Compliance to the 36 h fast was checked in three ways:
1fasted blood glucose, with mean values at 4.0 (SD 0.3) and 3.2 (SD 0.6) mmol L−1 after an overnight and 36 h fast respectively (P < 0.05).
2respiratory quotient (RQ) using a metabolic cart, with a decrease from 0.81 (SD 0.04) to 0.73 (SD 0.05) an overnight and 36-h fast respectively (P < 0.05).
3weight loss, all subjects lost weight during the 36-h fast (average −1.33 kg [SD 0.55] in the men and −1.00 kg [SD 0.30] for the women).

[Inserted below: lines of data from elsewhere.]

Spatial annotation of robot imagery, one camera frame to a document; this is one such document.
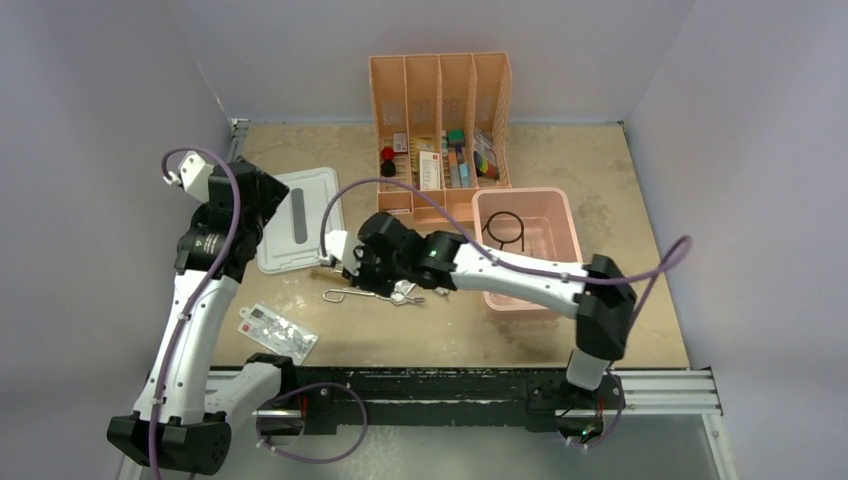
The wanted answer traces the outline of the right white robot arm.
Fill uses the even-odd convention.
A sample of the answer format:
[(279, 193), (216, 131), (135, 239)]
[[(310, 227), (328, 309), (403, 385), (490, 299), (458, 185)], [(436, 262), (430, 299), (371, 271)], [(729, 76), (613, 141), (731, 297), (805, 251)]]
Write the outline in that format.
[(421, 235), (378, 212), (358, 232), (324, 234), (322, 257), (350, 283), (387, 295), (397, 282), (422, 289), (499, 294), (541, 306), (575, 322), (575, 348), (561, 381), (564, 399), (584, 407), (596, 399), (607, 368), (623, 358), (637, 295), (616, 263), (548, 261), (485, 247), (447, 231)]

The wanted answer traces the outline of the metal crucible tongs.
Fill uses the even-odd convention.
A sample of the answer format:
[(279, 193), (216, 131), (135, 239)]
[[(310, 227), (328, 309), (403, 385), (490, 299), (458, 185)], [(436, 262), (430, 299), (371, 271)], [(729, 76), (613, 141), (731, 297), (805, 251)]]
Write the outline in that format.
[(423, 304), (426, 301), (426, 299), (423, 298), (423, 297), (415, 296), (413, 294), (414, 290), (409, 294), (408, 298), (406, 298), (404, 300), (395, 300), (395, 299), (391, 298), (391, 294), (392, 294), (393, 290), (388, 295), (380, 295), (380, 294), (377, 294), (377, 293), (374, 293), (374, 292), (357, 290), (357, 289), (353, 289), (353, 288), (327, 289), (327, 290), (324, 291), (322, 298), (326, 302), (338, 304), (338, 303), (342, 303), (345, 300), (345, 298), (348, 297), (348, 296), (369, 297), (369, 298), (375, 298), (375, 299), (378, 299), (378, 300), (382, 300), (382, 301), (391, 303), (394, 306), (418, 305), (418, 304)]

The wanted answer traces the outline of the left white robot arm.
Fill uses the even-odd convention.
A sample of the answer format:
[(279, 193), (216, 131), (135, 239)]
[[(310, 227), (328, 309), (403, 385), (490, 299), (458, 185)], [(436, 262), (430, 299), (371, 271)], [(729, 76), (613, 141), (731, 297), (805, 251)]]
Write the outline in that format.
[(232, 384), (212, 395), (207, 380), (222, 322), (255, 257), (262, 232), (289, 189), (244, 157), (184, 183), (202, 204), (177, 244), (174, 295), (153, 369), (132, 412), (113, 417), (108, 441), (136, 464), (211, 476), (228, 456), (232, 433), (267, 402), (284, 409), (297, 399), (291, 358), (256, 353)]

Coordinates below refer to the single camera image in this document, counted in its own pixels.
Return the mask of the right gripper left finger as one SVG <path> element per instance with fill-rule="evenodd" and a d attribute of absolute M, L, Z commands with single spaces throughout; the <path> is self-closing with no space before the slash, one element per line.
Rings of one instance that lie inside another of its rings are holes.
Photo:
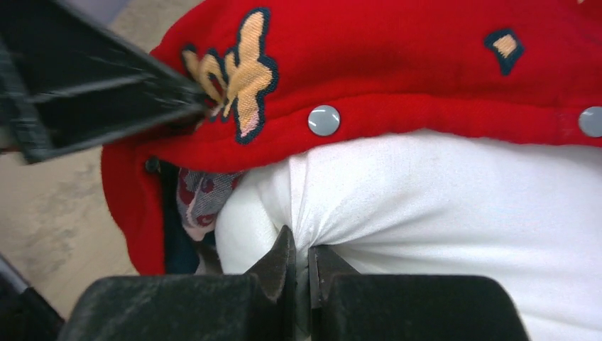
<path fill-rule="evenodd" d="M 281 229 L 239 275 L 114 276 L 80 297 L 61 340 L 293 340 L 295 243 Z"/>

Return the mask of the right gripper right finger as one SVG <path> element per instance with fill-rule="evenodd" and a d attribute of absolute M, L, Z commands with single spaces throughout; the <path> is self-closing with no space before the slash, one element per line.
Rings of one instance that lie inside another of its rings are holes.
<path fill-rule="evenodd" d="M 312 247 L 308 261 L 313 340 L 528 339 L 490 278 L 360 274 L 328 246 Z"/>

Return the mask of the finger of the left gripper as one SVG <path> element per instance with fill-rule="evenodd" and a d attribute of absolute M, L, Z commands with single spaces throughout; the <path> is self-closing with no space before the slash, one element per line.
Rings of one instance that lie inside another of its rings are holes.
<path fill-rule="evenodd" d="M 198 117 L 205 98 L 65 1 L 1 2 L 1 150 L 27 163 Z"/>

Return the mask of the white pillow insert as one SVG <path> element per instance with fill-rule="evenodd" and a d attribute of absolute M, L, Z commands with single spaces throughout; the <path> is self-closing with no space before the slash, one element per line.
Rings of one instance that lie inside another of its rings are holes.
<path fill-rule="evenodd" d="M 227 274 L 291 229 L 297 272 L 329 244 L 362 273 L 499 282 L 532 340 L 601 339 L 601 150 L 419 131 L 250 170 L 217 218 Z"/>

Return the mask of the red printed pillowcase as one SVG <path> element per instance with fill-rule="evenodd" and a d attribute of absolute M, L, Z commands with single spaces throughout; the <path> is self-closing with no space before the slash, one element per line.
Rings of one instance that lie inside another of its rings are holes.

Subjects consumed much less energy than required to compensate for the energy deficit induced by the fast. Energy intake only increased 20% above control values on the post-fast ad libitum day, increasing from 10.2 MJ d−1 to 12.2 MJ d−1 (P = 0.049). On the control treatment, the ad libitum intakes remained at approximately, 1.6× RMR, adequate to maintain energy balance for this group (41). Interestingly, in the post-fast response, the subjects preferentially selected a higher-fat intake for the first meal-time at breakfast time (5.1 MJ d−1 of fat post-fast vs. 3.7 MJ d−1 of fat on control, P < 0.01), perhaps as a mechanism to increase EI by choosing the most energy dense foods. This preferential selection of a high-fat intake at breakfast seemed to have returned motivation to eat and food intake to equilibrium. The effects of the breakfast intake on satiety appear to have swamped any further increase in urge to eat for the remainder of the day. Interestingly, both men and women appear similar in this respect.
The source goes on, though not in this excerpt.